(Records for this exercise)

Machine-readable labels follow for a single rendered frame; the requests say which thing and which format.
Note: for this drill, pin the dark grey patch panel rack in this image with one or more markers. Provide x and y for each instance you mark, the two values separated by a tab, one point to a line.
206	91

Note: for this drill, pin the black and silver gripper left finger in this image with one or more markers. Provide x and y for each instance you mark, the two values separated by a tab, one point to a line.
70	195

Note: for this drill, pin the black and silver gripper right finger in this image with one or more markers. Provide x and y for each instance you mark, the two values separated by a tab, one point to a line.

(End Records for this exercise)

§ **Exercise details**: Could you reproduce, exactly as written, the lines running from the one with "Note: for this drill, pin the dark" to the end of the entries above?

§ **Answer for this exercise**:
Note: for this drill, pin the dark grey patch panel rack in this image with one or more markers. Provide x and y for each instance you mark, the two values separated by a tab, one point to a line.
206	91

Note: for this drill, pin the black and silver gripper left finger in this image with one or more markers. Provide x and y for each instance you mark, the two values separated by a tab, one point to a line.
70	195

Note: for this drill, pin the black and silver gripper right finger in this image with one or more markers. Provide x and y for each instance you mark, the two values separated by a tab, one point to a line.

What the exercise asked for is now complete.